Ainda recentemente, num debate a que assisti, mas no qual não participei, foi com espanto (filosófico, ético, cultural, social e  académico) que ouvi, proferidos por um jovem estudante, variados insultos dirigidos a duas pessoas (jovens como ele) com quem seria suposto debater  o tema da eutanásia. Não conseguindo fazer valer a sua opinião, o jovem, defensor da eutanásia, agrediu verbalmente as suas colegas afirmando serem “retrógradas, julgarem que ainda estão na antiguidade, relembrando e acentuando que estamos no século XXI” e, também, ofendendo uma eventual opção religiosa por parte de uma delas. A sua sobranceria não-argumentativa evidenciou-se nas insistentes expressões de insulto e apoucamento das assim designadas adversárias na opinião.

Não consegui deixar de recordar (apesar de profundamente triste) os tempos do PREC, durante a minha juventude. Muitas vezes me foram dirigidos os mesmos insultos, sobre outros temas, é verdade, mas com a mesma postura ditatorial, de evidente intenção de manipular consciências, em suma, de visar, através do insulto e da fragilização, quer pessoal, quer alegadamente intelectual e, pretensamente política, afastar-me dos debates.

Salazar, na verdade, não morreu. Vive e exulta nestes “ditadorzecos” sem estampa, moldados e (eles também) manipulados pelos donos das verdades que repetem feitos papagaios ausentes de pensamento próprio. A única “coisa” que deixaria Salazar bem triste, olhando estes seus descendentes da nova era, seria a sua ausente cultura ( e isto é sim um insulto porque Salazar era um burgesso). Descansem em paz os indigentes da PIDE que já partiram e sosseguem os que fazem, ainda, vida boa em diversos partidos. Sosseguem pois. Os novos PIDES são menos sofisticados mas igualmente eficazes: policiam, impõem e calam. Definem, como se se lhes pertencesse, o que é Democracia, porque só eles sabem, só eles são capazes e também só eles têm autoridade para determinar.

Esta imensa e cada vez mais acentuada desonestidade intelectual, cultural e política alimenta-se de populismos e obscurantismos, instaura os seus Goulags e manda quem não interessa (leia-se repetir a mesma cartilha) lá para dentro. Serve-se da juventude de forma interesseira e, por conseguinte, abjecta.
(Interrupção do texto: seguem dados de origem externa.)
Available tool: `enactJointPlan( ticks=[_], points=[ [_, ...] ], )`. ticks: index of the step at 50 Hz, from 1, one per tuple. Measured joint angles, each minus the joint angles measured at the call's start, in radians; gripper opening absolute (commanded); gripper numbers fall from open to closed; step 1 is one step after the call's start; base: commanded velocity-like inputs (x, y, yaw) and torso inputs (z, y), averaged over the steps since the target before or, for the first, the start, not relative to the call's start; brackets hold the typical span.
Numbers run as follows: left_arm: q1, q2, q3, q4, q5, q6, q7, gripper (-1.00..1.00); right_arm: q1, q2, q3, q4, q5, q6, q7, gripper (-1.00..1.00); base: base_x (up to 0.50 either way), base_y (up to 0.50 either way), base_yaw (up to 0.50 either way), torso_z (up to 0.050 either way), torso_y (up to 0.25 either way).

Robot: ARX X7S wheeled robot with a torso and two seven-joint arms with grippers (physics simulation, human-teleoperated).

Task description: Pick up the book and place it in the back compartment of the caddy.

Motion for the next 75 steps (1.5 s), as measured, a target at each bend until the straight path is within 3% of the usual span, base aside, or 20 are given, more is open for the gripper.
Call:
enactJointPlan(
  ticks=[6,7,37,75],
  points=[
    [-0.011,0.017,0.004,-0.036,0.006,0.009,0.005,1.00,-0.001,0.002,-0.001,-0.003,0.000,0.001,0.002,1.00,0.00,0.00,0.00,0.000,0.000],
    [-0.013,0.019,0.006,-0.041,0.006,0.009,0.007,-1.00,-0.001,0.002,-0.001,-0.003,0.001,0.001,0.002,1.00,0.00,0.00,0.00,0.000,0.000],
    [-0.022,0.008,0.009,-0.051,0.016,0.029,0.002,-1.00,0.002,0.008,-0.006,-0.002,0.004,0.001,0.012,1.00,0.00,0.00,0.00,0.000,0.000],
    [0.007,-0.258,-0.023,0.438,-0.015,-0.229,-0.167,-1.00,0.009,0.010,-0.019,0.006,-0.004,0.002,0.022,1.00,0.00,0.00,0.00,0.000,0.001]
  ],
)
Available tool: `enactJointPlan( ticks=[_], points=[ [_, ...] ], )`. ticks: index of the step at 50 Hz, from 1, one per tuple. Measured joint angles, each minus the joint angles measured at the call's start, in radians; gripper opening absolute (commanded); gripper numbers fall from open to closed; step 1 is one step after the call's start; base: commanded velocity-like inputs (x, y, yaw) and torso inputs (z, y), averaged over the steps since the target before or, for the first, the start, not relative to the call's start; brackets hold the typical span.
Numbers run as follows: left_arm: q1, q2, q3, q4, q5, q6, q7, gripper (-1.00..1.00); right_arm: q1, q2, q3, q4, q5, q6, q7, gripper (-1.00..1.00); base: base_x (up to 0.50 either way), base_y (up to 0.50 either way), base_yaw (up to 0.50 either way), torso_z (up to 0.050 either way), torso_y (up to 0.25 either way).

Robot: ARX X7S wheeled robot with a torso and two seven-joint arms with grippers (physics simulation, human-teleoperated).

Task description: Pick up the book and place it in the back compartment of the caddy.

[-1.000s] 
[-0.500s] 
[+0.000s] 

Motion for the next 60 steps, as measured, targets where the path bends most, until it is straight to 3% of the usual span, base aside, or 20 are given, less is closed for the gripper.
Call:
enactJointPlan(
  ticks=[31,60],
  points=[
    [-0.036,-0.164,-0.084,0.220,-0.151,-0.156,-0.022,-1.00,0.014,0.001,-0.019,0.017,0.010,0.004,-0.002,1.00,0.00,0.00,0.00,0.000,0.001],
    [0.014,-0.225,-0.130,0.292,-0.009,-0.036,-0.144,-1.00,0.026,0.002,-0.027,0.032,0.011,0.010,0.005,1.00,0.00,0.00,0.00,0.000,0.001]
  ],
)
Acrescente-se que, durante o referido debate, a palavra Ética nunca foi mencionada. Já não estranho. O  que estava ali em causa, não era a eutanásia, nem a morte supostamente “digna” ou “indigna” de ninguém. O que estava ali em causa, era o valor que cada um, individualmente, atribui a esse mistério maior: a vida. Mas dela quase nada se falou. Curiosamente. Voltei a Platão, nas minhas indagações e questionamentos, recordei a caverna, as ilusões e a epígrafe de Hennezel, uma fonte de inspiração e de boas leituras. De resto, a favor ou contra este ou qualquer outro tema dito fracturante exige-se das gerações formadoras (que não formatadoras) uma responsabilidade mais alta: facilitar aos jovens os utensílios necessários para que possam exprimir as suas opiniões, com fundamentação  e, sobretudo, com conhecimento. A não ser assim, antes não fosse.